So I mostly transitioned to Piped and ever since I was wondering how it works. I read up on it and while I get what it says, I still don’t feel like I really understand…
Someone wrote open source code that can play or download YouTube videos by pretending to be a user on youtube.com.
They used it to make a user-friendly player in JavaScript. (It probably also needs to pipe some requests through a backend server to fool YouTube into thinking that the requests do come from youtube.com, look up CORS: this is probably where the name comes from)
They figured out how your browser, while showing youtube.com, communicates with YouTube’s backend servers to get search results, recommendations etc.
They eventually recreated pretty much the complete functionality of youtube.com (and then some).
So you can go to their site, piped.video, and play YouTube videos in a friendlier interface.
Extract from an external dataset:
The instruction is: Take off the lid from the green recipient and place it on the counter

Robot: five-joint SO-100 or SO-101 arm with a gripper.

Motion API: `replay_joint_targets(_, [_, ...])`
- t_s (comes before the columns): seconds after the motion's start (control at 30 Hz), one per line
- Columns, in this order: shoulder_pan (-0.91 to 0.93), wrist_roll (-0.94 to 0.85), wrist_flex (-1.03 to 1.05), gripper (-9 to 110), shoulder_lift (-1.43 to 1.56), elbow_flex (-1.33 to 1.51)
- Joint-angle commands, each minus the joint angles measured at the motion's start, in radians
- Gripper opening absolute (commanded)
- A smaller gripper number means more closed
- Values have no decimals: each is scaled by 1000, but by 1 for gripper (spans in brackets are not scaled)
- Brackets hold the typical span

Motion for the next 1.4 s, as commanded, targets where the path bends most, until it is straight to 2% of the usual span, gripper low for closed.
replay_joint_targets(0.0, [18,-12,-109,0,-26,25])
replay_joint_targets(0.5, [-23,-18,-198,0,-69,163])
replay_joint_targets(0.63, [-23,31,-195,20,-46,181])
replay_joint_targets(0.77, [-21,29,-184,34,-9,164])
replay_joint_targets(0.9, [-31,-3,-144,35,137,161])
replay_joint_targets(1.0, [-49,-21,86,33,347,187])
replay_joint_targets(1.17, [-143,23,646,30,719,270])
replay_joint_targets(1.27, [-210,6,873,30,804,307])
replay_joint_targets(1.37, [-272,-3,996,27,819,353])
They knew they could be taken down so they encouraged other people to host their own copies of the website, known as “instances”. These operate independently but run source code from the same repository. If one is too overwhelmed with users, they can switch to another. If you have a server, you can host your own.Makes things much clearer, thanks!
From a user’s perspective, Piped does basically 2 things:
- It acts as a middleman between you and YouTube, so YouTube can’t trace your activities back to you.
- It gives you its own front-end free of ads and trackers.
Yeah, I understood the high level overview, but wanted more detail on the how. Still helpful though, thanks!